### [Work instruction]
Extract, unchanged, every line from the top of the material below through the line with "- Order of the", and no more.

• • •

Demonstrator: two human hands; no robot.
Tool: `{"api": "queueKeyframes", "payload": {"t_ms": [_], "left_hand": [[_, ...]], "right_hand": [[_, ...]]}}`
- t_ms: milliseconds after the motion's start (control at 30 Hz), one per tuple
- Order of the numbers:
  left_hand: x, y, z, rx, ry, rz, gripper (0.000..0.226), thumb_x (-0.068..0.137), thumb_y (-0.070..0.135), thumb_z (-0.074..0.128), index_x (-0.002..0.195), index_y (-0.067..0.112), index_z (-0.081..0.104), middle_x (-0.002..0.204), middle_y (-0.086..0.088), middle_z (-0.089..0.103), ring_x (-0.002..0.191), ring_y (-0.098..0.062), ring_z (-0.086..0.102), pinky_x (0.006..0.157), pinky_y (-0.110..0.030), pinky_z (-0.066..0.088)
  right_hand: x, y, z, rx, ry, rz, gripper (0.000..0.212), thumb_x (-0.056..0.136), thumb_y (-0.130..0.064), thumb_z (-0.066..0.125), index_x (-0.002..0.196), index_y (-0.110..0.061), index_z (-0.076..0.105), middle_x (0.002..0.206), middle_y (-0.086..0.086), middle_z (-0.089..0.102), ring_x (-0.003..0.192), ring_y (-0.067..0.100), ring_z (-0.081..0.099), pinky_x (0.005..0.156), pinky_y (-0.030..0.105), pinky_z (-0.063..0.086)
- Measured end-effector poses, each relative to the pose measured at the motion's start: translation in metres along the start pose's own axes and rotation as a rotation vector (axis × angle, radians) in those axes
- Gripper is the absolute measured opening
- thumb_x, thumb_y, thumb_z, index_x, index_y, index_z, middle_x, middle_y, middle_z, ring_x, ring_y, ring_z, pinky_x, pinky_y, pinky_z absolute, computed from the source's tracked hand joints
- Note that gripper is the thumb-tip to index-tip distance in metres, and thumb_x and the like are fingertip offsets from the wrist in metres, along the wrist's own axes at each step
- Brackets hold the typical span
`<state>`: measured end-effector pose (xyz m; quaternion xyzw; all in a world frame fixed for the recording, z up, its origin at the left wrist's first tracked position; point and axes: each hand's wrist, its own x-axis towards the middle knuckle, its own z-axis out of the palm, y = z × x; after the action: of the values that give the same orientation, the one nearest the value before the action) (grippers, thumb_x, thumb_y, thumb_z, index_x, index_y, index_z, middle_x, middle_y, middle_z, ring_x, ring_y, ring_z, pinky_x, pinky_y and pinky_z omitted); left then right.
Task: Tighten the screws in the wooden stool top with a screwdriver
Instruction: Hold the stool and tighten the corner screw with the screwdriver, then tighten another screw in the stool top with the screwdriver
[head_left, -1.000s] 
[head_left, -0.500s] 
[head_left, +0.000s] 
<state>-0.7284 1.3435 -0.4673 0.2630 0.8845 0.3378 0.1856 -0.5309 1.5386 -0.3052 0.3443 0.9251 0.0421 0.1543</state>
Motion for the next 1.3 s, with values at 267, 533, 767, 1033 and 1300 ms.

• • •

### [Answer for the task]
Demonstrator: two human hands; no robot.
Tool: `{"api": "queueKeyframes", "payload": {"t_ms": [_], "left_hand": [[_, ...]], "right_hand": [[_, ...]]}}`
- t_ms: milliseconds after the motion's start (control at 30 Hz), one per tuple
- Order of the numbers:

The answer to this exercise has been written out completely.